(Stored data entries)
================

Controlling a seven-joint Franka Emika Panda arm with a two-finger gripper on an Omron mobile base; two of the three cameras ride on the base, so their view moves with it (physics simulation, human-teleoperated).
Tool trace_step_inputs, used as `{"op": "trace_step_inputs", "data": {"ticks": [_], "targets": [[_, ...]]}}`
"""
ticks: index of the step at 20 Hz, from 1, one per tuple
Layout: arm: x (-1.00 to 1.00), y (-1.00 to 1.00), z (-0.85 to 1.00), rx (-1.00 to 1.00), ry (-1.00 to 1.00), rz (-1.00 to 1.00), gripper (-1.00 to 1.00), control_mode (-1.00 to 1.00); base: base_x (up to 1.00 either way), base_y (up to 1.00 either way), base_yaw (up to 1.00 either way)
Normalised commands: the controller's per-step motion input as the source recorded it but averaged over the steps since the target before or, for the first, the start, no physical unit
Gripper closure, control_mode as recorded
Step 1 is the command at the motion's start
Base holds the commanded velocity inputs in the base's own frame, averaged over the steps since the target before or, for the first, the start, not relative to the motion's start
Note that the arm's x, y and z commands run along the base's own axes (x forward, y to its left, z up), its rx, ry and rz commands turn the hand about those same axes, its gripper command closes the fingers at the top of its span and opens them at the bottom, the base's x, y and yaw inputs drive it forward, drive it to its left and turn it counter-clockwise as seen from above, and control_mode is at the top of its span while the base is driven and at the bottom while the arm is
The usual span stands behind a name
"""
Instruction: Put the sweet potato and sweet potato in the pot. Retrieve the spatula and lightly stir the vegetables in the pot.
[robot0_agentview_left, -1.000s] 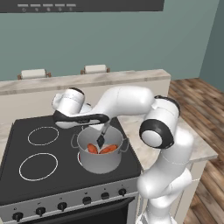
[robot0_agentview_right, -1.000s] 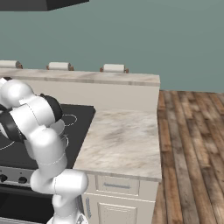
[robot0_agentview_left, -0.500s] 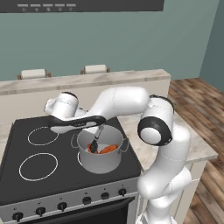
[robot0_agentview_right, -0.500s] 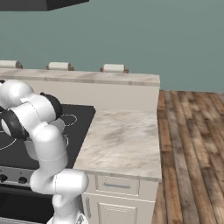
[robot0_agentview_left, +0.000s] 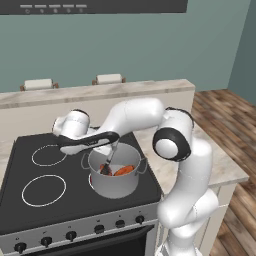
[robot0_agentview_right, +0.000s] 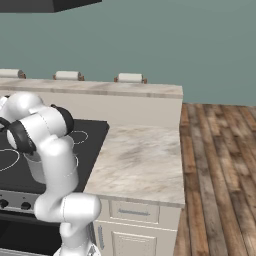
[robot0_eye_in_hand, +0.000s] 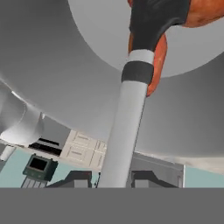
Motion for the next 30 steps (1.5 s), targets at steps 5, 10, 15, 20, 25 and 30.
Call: {"op": "trace_step_inputs", "data": {"ticks": [5, 10, 15, 20, 25, 30], "targets": [[0.25, 0.0, -0.23, 0.0, -0.02, 0.0, 1.0, -1.0, 0.0, 0.0, 0.0], [0.03, 0.0, 0.18, 0.0, -0.06, 0.0, 1.0, -1.0, 0.0, 0.0, 0.0], [0.04, 0.03, 0.21, 0.0, -0.03, 0.0, 1.0, -1.0, 0.0, 0.0, 0.0], [0.2, 0.0, 0.0, 0.0, -0.07, 0.0, 1.0, -1.0, 0.0, 0.0, 0.0], [0.3, 0.0, -0.03, 0.0, -0.11, 0.0, 1.0, -1.0, 0.0, 0.0, 0.0], [0.01, 0.0, -0.16, 0.0, -0.03, 0.0, 1.0, -1.0, 0.0, 0.0, 0.0]]}}
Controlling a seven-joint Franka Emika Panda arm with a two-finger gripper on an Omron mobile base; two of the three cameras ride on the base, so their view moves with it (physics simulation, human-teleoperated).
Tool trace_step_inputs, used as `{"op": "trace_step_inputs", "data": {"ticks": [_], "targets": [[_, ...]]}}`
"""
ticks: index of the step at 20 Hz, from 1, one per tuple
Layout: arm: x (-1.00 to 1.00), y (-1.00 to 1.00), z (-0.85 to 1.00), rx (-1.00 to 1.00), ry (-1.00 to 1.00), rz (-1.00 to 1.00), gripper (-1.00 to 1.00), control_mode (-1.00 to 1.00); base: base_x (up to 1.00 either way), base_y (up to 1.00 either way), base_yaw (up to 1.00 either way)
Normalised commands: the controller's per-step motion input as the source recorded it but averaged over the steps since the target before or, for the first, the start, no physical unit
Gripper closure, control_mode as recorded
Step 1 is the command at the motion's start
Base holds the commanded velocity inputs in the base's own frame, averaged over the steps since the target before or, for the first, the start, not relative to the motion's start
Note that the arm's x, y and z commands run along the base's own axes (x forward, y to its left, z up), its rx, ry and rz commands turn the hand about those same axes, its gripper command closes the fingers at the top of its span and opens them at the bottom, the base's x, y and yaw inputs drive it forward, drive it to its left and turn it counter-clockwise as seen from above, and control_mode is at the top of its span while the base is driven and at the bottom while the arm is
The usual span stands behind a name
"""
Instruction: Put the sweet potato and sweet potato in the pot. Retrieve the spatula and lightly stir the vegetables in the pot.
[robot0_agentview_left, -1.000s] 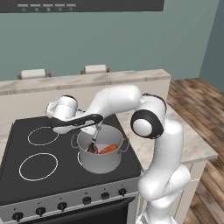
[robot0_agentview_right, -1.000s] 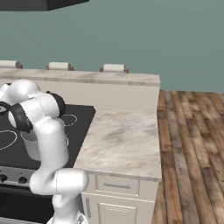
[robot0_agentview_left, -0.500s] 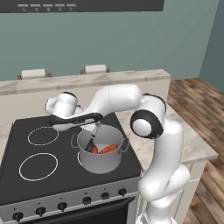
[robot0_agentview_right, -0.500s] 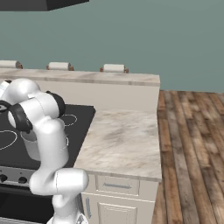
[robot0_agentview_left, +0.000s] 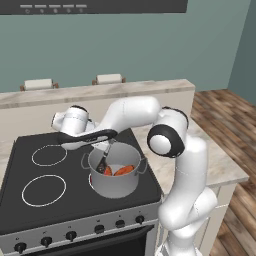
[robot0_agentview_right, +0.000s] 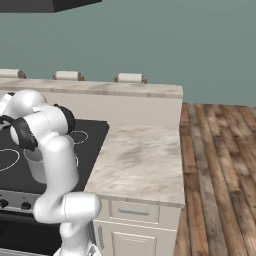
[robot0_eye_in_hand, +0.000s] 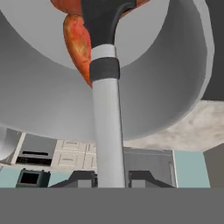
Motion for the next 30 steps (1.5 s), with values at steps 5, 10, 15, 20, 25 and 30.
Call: {"op": "trace_step_inputs", "data": {"ticks": [5, 10, 15, 20, 25, 30], "targets": [[0.0, -0.02, -0.02, 0.0, 0.0, 0.0, 1.0, -1.0, 0.0, 0.0, 0.0], [0.0, -0.39, 0.0, -0.08, 0.0, 0.0, 1.0, -1.0, 0.0, 0.0, 0.0], [0.0, -0.43, 0.0, -0.11, 0.0, 0.0, 1.0, -1.0, 0.0, 0.0, 0.0], [0.01, -0.14, 0.22, -0.03, 0.0, 0.01, 1.0, -1.0, 0.0, 0.0, 0.0], [0.0, 0.01, 0.3, 0.0, 0.0, 0.02, 1.0, -1.0, 0.0, 0.0, 0.0], [0.0, -0.02, 0.22, -0.03, 0.05, 0.01, 1.0, -1.0, 0.0, 0.0, 0.0]]}}
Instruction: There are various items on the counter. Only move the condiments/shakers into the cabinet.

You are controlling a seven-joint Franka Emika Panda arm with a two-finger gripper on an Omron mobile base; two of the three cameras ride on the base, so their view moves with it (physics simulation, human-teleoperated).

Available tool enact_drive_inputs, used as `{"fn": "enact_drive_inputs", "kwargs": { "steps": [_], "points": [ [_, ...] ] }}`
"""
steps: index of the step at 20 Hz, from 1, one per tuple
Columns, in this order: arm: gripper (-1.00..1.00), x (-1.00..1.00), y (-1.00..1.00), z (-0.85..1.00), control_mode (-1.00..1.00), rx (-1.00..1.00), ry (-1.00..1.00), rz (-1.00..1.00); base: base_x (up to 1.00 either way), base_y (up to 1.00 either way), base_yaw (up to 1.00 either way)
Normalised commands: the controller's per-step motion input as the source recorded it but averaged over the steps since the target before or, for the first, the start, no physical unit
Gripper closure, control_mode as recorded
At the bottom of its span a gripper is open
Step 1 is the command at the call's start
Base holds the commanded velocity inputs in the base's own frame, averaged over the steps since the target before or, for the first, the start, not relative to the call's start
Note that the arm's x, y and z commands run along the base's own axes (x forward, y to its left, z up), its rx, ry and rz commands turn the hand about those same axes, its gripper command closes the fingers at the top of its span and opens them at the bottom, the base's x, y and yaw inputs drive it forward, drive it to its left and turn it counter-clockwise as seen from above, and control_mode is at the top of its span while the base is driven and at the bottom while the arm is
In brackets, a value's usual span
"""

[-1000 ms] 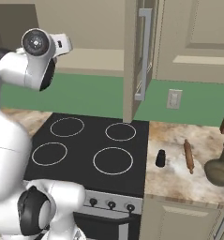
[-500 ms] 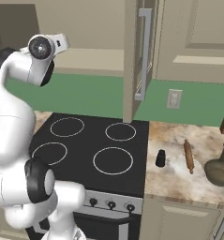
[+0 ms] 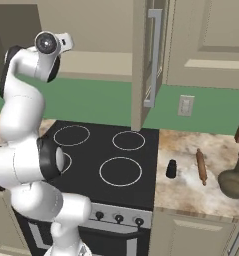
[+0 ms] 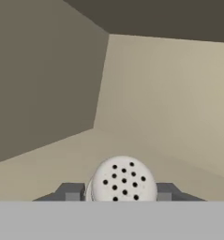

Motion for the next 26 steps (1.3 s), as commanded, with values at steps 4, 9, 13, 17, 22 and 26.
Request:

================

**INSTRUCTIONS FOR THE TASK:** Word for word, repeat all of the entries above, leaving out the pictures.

**EXERCISE RESULT:**
Controlling a seven-joint Franka Emika Panda arm with a two-finger gripper on an Omron mobile base; two of the three cameras ride on the base, so their view moves with it (physics simulation, human-teleoperated).
Tool trace_step_inputs, used as `{"op": "trace_step_inputs", "data": {"ticks": [_], "targets": [[_, ...]]}}`
"""
ticks: index of the step at 20 Hz, from 1, one per tuple
Layout: arm: x (-1.00 to 1.00), y (-1.00 to 1.00), z (-0.85 to 1.00), rx (-1.00 to 1.00), ry (-1.00 to 1.00), rz (-1.00 to 1.00), gripper (-1.00 to 1.00), control_mode (-1.00 to 1.00); base: base_x (up to 1.00 either way), base_y (up to 1.00 either way), base_yaw (up to 1.00 either way)
Normalised commands: the controller's per-step motion input as the source recorded it but averaged over the steps since the target before or, for the first, the start, no physical unit
Gripper closure, control_mode as recorded
Step 1 is the command at the motion's start
Base holds the commanded velocity inputs in the base's own frame, averaged over the steps since the target before or, for the first, the start, not relative to the motion's start
Note that the arm's x, y and z commands run along the base's own axes (x forward, y to its left, z up), its rx, ry and rz commands turn the hand about those same axes, its gripper command closes the fingers at the top of its span and opens them at the bottom, the base's x, y and yaw inputs drive it forward, drive it to its left and turn it counter-clockwise as seen from above, and control_mode is at the top of its span while the base is driven and at the bottom while the arm is
The usual span stands behind a name
"""
Instruction: Put the sweet potato and sweet potato in the pot. Retrieve the spatula and lightly stir the vegetables in the pot.
[robot0_agentview_left, -1.000s] 
[robot0_agentview_right, -1.000s] 
[robot0_agentview_left, -0.500s] 
[robot0_agentview_right, -0.500s] 
[robot0_agentview_left, +0.000s] 
[robot0_agentview_right, +0.000s] 
[robot0_eye_in_hand, +0.000s] 
Motion for the next 30 steps (1.5 s), targets at steps 5, 10, 15, 20, 25 and 30.
Call: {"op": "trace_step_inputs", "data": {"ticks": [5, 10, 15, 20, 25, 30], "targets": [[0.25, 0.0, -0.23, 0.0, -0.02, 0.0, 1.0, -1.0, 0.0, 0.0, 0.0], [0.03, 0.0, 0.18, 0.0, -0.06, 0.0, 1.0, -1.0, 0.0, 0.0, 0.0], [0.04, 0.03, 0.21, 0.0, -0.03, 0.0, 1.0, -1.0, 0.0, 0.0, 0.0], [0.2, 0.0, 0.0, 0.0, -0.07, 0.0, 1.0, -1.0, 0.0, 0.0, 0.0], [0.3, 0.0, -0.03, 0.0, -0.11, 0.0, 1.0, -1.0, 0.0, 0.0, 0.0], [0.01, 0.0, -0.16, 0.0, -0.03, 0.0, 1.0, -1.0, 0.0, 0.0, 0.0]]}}
Controlling a seven-joint Franka Emika Panda arm with a two-finger gripper on an Omron mobile base; two of the three cameras ride on the base, so their view moves with it (physics simulation, human-teleoperated).
Tool trace_step_inputs, used as `{"op": "trace_step_inputs", "data": {"ticks": [_], "targets": [[_, ...]]}}`
"""
ticks: index of the step at 20 Hz, from 1, one per tuple
Layout: arm: x (-1.00 to 1.00), y (-1.00 to 1.00), z (-0.85 to 1.00), rx (-1.00 to 1.00), ry (-1.00 to 1.00), rz (-1.00 to 1.00), gripper (-1.00 to 1.00), control_mode (-1.00 to 1.00); base: base_x (up to 1.00 either way), base_y (up to 1.00 either way), base_yaw (up to 1.00 either way)
Normalised commands: the controller's per-step motion input as the source recorded it but averaged over the steps since the target before or, for the first, the start, no physical unit
Gripper closure, control_mode as recorded
Step 1 is the command at the motion's start
Base holds the commanded velocity inputs in the base's own frame, averaged over the steps since the target before or, for the first, the start, not relative to the motion's start
Note that the arm's x, y and z commands run along the base's own axes (x forward, y to its left, z up), its rx, ry and rz commands turn the hand about those same axes, its gripper command closes the fingers at the top of its span and opens them at the bottom, the base's x, y and yaw inputs drive it forward, drive it to its left and turn it counter-clockwise as seen from above, and control_mode is at the top of its span while the base is driven and at the bottom while the arm is
The usual span stands behind a name
"""
Instruction: Put the sweet potato and sweet potato in the pot. Retrieve the spatula and lightly stir the vegetables in the pot.
[robot0_agentview_left, -1.000s] 
[robot0_agentview_right, -1.000s] 
[robot0_agentview_left, -0.500s] 
[robot0_agentview_right, -0.500s] 
[robot0_agentview_left, +0.000s] 
[robot0_agentview_right, +0.000s] 
[robot0_eye_in_hand, +0.000s] 
Motion for the next 30 steps (1.5 s), with values at steps 5, 10, 15, 20, 25 and 30.
Call: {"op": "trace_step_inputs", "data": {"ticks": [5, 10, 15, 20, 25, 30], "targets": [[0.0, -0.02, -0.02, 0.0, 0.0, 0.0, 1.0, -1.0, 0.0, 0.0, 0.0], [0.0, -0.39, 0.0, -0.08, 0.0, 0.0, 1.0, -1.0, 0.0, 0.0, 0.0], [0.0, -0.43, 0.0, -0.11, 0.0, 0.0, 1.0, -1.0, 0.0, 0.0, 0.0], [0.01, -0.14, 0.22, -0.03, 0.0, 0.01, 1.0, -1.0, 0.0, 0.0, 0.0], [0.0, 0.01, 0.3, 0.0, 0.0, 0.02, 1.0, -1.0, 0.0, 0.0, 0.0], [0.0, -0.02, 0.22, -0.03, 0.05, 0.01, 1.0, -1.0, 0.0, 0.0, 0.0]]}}
Instruction: There are various items on the counter. Only move the condiments/shakers into the cabinet.

You are controlling a seven-joint Franka Emika Panda arm with a two-finger gripper on an Omron mobile base; two of the three cameras ride on the base, so their view moves with it (physics simulation, human-teleoperated).

Available tool enact_drive_inputs, used as `{"fn": "enact_drive_inputs", "kwargs": { "steps": [_], "points": [ [_, ...] ] }}`
"""
steps: index of the step at 20 Hz, from 1, one per tuple
Columns, in this order: arm: gripper (-1.00..1.00), x (-1.00..1.00), y (-1.00..1.00), z (-0.85..1.00), control_mode (-1.00..1.00), rx (-1.00..1.00), ry (-1.00..1.00), rz (-1.00..1.00); base: base_x (up to 1.00 either way), base_y (up to 1.00 either way), base_yaw (up to 1.00 either way)
Normalised commands: the controller's per-step motion input as the source recorded it but averaged over the steps since the target before or, for the first, the start, no physical unit
Gripper closure, control_mode as recorded
At the bottom of its span a gripper is open
Step 1 is the command at the call's start
Base holds the commanded velocity inputs in the base's own frame, averaged over the steps since the target before or, for the first, the start, not relative to the call's start
Note that the arm's x, y and z commands run along the base's own axes (x forward, y to its left, z up), its rx, ry and rz commands turn the hand about those same axes, its gripper command closes the fingers at the top of its span and opens them at the bottom, the base's x, y and yaw inputs drive it forward, drive it to its left and turn it counter-clockwise as seen from above, and control_mode is at the top of its span while the base is driven and at the bottom while the arm is
In brackets, a value's usual span
"""

[-1000 ms] 
[-500 ms] 
[+0 ms] 
[+0 ms] 

Motion for the next 26 steps (1.3 s), as commanded, with values at steps 4, 9, 13, 17, 22 and 26.
Request:

There is nothing more to the answer.